A calcium score CT is a screening test. It helps your doctor know how to treat you if you have no symptoms. It’s recommended for patients at medium risk - including those with a personal history of high cholesterol, diabetes, hypertension, obesity, or a family history of coronary artery disease.
If you have already had a heart attack, have a stent, or have had a heart bypass procedure, you are already at high risk - so a calcium score CT would not be beneficial for these types of patients.
[DocPanel] Are there any challenges in accurately scoring coronary artery calcification?
As with any CT scan, you must follow directions in terms of holding still and holding your breath for up to 30 seconds. If you are unable to properly follow the directions, part of the artery may be missed or part may be scanned twice, causing the score to be invalid. If your heart rate is too high, this may cause a similar problem. Additionally, if a patient is obese, they may not fit in the scanner.
[DocPanel] What are the benefits of cardiac CT when compared to other imaging tests?
Coronary calcium score CTs are fast, painless, and easy but non-invasive ways to give your doctor more information about how to treat you. It is called "noninvasive" because you are not having to go to an operating room or fluoroscopy suite and have dye injected or catheters placed into your veins or arteries.
In terms of providing information about cardiovascular risk, coronary artery calcium scores are most beneficial for women who are 35-70 years old, and men who are 40-60 years old.
[DocPanel] What is considered a high calcium score?
A negative test means there is no calcium. A positive test means there is calcium present, and it is graded as shown in the table below.
[DocPanel] What does it mean to have a high calcium score with no blockage?
You may have a high calcium score, but if you had dye injected into your coronary arteries, either during a coronary artery CT scan (which differs from a non-contrast coronary calcium score CT) or during coronary angiography procedure under fluoroscopy, there may be no blockage in the arteries or no significant blockage.
This is due to a phenomenon called "positive remodeling" in which the calcium is found on the outer part of the vessel and "grows" outward instead of inward. At any rate, if you are in the age categories listed above and you have a high calcium score, you are at risk for a cardiovascular event. Additionally, some young patients may have no coronary artery calcium, but still have a blockage in the arteries, sometimes due to soft plaque. Soft plaque is atherosclerosis that does not contain calcium. This is why it is important for the referring providers to take other cardiovascular risk factors into account, in addition to the calcium score.
[DocPanel] What other markers are used to determine heart health?

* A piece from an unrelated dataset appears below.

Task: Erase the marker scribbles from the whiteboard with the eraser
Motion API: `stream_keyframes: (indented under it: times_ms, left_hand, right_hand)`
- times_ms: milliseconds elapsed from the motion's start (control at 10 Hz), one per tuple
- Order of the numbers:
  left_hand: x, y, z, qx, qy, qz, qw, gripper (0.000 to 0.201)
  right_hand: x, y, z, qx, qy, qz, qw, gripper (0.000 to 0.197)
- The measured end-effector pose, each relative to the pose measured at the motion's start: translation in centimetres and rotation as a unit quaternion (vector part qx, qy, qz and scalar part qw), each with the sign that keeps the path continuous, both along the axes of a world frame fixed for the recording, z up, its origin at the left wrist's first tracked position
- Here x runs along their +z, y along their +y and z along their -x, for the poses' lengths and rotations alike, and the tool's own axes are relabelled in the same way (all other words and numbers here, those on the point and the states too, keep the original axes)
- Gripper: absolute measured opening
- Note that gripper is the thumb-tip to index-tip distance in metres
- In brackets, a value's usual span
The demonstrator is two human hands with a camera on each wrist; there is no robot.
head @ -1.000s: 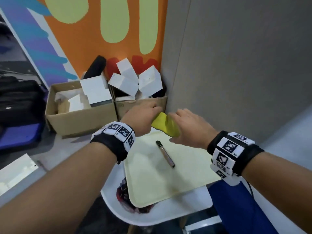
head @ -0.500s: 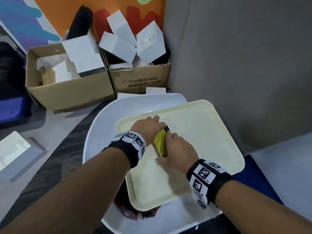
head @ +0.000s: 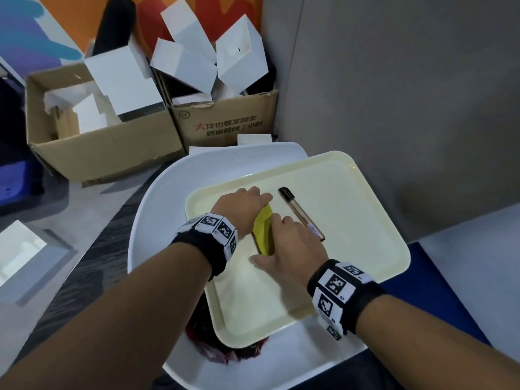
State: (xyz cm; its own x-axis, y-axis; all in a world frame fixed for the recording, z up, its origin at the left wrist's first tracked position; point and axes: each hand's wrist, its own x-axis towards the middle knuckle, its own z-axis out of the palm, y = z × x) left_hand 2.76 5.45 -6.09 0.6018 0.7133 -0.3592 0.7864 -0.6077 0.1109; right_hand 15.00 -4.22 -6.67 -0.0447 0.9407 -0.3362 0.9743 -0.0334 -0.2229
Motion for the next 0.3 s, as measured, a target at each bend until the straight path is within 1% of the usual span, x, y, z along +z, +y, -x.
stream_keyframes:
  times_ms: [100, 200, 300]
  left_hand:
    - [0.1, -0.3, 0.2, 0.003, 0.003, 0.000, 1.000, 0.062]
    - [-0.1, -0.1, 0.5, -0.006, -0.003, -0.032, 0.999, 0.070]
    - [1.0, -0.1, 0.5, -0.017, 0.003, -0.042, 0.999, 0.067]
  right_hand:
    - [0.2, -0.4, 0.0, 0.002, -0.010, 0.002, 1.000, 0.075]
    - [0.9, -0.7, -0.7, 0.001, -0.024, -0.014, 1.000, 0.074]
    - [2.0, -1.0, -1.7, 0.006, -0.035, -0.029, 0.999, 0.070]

Other markers used to determine heart health include high blood cholesterol levels, family history of heart disease, diabetes, high blood pressure, smoking, obesity, and physical inactivity.
[DocPanel] What advice do you have for someone with a high calcium score?
If your calcium score is high, you should discuss this with your doctor. They may give you recommendations on lifestyle changes, such as shifting to your diet, stopping smoking, or beginning an exercise program. They may also decide to place you on medications to help with other diseases, such as diabetes, high blood pressure, or high cholesterol.